Good afternoon, Mr. Chair and members of the committee.
My name is Lance Haymond and I represent the Algonquin community of Kebaowek. I'd like to talk to you today about nuclear waste poisoning the Ottawa River as a result of the near-surface disposal facility project that will be built at the Canadian Nuclear Laboratories in Chalk River, Ontario.
The Kichi Sibi, as we call it—or the Ottawa River—has been our home and highway since time immemorial. For thousands of years, the Algonquin nation respected this waterway. Today, the Kichi Sibi is a water source that provides drinking water for over 10 million people. For this reason, I will outline our concerns about the short- and long-lived radionuclides proposed for Chalk River, the above-ground nuclear disposal mound and the potential for radioactive leakage and nuclear waste poisoning the Ottawa River.

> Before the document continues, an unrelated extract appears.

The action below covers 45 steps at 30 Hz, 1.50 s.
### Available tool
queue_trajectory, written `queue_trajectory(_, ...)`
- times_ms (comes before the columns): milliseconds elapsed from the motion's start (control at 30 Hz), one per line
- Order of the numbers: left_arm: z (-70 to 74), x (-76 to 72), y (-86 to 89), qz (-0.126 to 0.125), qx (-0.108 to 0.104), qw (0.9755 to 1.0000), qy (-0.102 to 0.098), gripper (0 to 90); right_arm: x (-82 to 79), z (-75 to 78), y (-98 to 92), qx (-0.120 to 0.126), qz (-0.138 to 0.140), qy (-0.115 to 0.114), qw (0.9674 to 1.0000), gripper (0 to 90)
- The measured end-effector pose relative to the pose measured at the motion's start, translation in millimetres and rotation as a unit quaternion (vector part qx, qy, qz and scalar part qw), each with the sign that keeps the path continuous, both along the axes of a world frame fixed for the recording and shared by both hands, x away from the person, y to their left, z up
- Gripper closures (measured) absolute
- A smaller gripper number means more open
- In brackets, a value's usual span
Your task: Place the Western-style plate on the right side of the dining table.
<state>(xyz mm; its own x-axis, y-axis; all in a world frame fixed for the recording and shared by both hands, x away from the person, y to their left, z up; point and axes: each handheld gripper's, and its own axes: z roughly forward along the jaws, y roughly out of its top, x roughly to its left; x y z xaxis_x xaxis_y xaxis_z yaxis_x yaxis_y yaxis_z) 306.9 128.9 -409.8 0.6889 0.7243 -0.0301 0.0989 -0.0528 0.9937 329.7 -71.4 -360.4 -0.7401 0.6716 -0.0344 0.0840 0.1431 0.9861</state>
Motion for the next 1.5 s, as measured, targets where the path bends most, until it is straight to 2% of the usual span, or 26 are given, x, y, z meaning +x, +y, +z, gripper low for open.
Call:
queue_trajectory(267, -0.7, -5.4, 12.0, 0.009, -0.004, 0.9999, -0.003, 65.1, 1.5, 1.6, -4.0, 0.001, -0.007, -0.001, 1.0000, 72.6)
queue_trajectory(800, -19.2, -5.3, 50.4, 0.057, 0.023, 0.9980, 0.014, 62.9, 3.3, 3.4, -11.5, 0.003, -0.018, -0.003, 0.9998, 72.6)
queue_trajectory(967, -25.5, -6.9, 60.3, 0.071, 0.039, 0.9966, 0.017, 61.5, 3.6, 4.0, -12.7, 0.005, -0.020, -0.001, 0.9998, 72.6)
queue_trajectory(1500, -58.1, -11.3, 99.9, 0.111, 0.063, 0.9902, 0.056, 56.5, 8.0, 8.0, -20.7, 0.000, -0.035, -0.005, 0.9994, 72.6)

Chalk River continues to play an important role in international nuclear development. In 1944, it was part of the Manhattan project to produce the world's first heavy-water reactors and plutonium for bombs. Two hundred and fifty kilograms of plutonium was sold to the American military for use in nuclear weapons. Chalk River began as a very secretive establishment in 1944. Algonquin communities were never consulted.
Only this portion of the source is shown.